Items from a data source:
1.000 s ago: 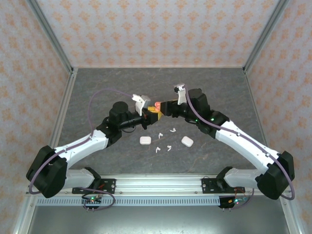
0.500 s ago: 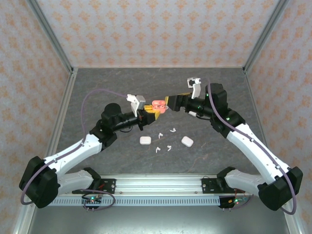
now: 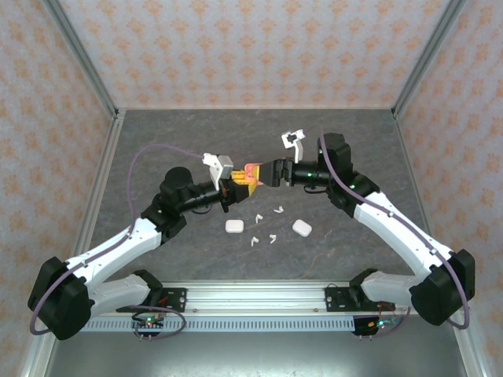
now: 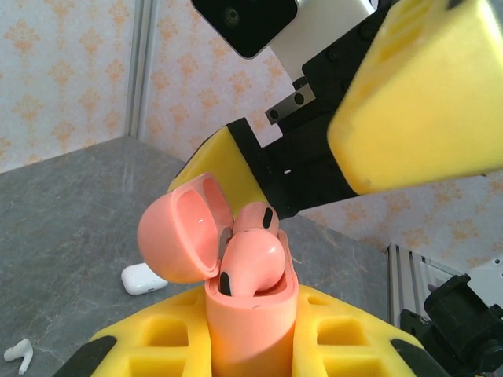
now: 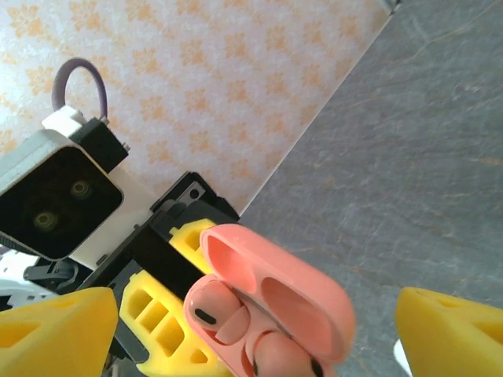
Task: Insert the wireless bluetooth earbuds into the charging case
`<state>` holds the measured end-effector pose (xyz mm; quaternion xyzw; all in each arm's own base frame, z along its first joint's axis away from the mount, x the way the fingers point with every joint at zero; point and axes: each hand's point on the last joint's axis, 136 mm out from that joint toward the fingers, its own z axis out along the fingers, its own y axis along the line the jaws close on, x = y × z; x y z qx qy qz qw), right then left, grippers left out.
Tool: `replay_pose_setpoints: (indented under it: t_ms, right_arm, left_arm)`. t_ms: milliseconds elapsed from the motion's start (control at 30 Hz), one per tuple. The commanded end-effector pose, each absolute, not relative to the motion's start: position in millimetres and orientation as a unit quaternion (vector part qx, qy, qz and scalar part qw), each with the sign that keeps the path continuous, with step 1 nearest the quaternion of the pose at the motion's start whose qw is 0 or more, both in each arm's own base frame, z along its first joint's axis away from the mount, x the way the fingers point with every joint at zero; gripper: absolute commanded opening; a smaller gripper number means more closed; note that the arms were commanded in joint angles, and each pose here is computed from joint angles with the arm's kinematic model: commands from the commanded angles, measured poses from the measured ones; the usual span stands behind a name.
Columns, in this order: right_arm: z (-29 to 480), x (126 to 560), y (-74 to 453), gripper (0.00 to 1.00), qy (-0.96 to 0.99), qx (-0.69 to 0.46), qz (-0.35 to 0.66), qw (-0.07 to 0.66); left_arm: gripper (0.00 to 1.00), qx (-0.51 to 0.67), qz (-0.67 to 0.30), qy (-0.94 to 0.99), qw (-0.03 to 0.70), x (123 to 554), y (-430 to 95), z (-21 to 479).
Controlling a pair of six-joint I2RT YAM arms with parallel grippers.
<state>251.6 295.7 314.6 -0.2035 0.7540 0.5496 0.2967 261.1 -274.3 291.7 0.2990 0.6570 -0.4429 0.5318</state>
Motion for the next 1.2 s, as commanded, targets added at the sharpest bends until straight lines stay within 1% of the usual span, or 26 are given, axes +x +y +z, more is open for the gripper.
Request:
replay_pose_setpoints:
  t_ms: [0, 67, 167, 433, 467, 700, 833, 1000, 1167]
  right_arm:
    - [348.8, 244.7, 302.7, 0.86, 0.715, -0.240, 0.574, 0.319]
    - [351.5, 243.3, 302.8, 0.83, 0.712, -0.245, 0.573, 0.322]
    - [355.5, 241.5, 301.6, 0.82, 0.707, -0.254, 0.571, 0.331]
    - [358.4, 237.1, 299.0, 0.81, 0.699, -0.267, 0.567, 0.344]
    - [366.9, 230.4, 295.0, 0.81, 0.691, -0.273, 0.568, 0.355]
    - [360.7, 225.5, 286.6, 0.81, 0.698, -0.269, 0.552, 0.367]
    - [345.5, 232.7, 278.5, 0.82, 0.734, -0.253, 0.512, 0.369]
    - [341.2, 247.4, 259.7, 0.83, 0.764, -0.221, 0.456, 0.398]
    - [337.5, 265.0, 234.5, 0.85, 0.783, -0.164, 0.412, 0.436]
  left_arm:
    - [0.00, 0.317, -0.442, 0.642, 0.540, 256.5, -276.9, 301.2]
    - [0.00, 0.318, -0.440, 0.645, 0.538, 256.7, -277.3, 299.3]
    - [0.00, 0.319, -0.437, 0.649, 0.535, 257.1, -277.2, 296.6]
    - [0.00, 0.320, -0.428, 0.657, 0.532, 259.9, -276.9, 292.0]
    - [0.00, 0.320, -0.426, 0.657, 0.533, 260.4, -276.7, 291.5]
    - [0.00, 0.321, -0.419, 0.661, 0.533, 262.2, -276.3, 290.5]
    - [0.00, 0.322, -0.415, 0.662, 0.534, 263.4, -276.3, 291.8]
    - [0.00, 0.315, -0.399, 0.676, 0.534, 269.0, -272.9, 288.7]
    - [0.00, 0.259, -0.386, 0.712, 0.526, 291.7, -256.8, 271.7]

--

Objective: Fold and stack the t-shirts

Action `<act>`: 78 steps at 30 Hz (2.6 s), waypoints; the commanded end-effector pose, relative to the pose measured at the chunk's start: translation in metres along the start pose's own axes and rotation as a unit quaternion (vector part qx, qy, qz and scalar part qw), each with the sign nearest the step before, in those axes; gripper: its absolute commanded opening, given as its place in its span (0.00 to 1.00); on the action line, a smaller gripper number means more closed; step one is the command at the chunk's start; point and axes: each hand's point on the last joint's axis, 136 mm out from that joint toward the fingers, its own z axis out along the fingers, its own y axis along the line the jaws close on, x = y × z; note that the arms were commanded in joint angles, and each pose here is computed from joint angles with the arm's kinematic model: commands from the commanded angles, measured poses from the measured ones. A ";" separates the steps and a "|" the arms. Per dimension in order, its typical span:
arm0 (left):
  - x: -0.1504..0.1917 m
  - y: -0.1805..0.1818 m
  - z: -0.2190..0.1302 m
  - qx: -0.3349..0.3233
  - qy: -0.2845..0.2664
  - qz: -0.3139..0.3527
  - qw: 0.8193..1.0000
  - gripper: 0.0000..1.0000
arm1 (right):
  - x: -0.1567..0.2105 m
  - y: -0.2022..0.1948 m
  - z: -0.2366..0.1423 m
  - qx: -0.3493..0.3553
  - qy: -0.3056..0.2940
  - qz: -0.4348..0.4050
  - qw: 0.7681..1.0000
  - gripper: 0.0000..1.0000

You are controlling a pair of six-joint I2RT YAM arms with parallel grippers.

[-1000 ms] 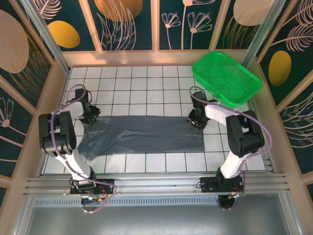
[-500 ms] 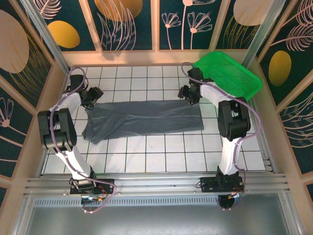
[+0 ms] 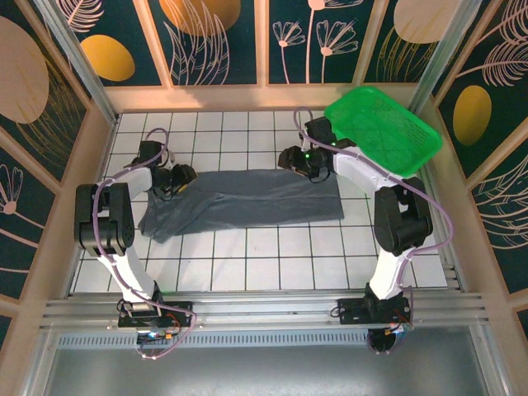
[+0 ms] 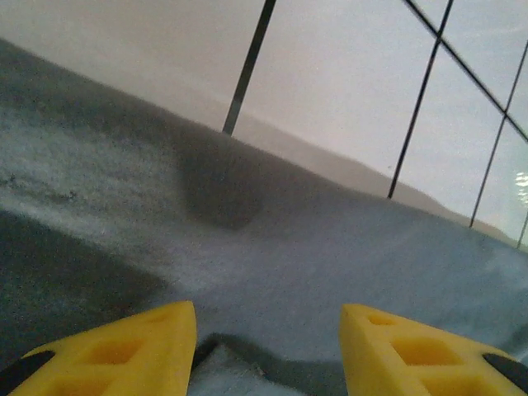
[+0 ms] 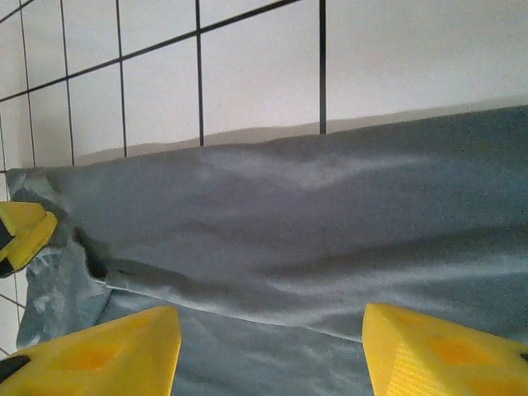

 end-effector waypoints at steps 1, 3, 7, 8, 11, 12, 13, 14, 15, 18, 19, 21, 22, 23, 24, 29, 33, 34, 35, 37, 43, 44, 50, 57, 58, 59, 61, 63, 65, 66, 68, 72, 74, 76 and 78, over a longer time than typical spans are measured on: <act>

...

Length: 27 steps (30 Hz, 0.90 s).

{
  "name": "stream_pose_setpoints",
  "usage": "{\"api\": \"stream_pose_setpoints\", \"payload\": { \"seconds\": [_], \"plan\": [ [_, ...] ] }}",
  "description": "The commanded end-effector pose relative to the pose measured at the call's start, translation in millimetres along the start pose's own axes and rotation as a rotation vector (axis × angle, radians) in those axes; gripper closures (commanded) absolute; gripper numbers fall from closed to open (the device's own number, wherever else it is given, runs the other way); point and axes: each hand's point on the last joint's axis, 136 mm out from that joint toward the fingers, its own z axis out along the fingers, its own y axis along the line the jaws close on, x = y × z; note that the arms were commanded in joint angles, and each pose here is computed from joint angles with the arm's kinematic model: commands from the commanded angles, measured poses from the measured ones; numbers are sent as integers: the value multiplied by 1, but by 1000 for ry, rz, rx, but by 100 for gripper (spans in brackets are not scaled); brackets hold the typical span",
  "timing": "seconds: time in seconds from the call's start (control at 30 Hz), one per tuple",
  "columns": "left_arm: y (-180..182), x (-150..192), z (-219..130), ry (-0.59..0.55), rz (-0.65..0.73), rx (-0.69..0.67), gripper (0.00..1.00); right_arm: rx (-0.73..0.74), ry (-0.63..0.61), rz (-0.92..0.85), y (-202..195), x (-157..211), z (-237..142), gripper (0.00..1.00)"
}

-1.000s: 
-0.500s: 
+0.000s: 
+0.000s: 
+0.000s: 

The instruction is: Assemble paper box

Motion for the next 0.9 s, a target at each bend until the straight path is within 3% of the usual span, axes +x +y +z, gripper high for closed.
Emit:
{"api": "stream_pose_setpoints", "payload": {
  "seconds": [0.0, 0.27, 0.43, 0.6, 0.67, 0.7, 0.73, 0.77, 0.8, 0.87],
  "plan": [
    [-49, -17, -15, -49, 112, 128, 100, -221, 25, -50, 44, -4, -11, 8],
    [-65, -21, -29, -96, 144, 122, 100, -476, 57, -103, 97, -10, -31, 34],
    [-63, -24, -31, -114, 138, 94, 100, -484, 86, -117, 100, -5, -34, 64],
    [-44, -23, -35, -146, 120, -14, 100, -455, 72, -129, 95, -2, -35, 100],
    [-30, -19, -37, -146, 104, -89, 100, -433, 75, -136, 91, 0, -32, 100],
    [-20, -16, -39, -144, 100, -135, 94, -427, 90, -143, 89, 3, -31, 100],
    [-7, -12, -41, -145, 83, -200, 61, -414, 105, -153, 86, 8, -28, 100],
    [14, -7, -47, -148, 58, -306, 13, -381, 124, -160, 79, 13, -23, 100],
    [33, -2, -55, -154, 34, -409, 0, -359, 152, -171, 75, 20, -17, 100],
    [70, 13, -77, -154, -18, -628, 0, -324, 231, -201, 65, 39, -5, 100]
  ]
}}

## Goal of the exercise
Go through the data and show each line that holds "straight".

## Exercise answer
Motion for the next 1.2 s, as commanded, targets added at the sharpest bends until straight lines stay within 1% of the usual span, or 26 are given, axes +x +y +z, more is open for the gripper.
Motion for the next 0.9 s, a target at each bend until the straight path is within 3% of the usual span, axes +x +y +z, gripper high for closed.

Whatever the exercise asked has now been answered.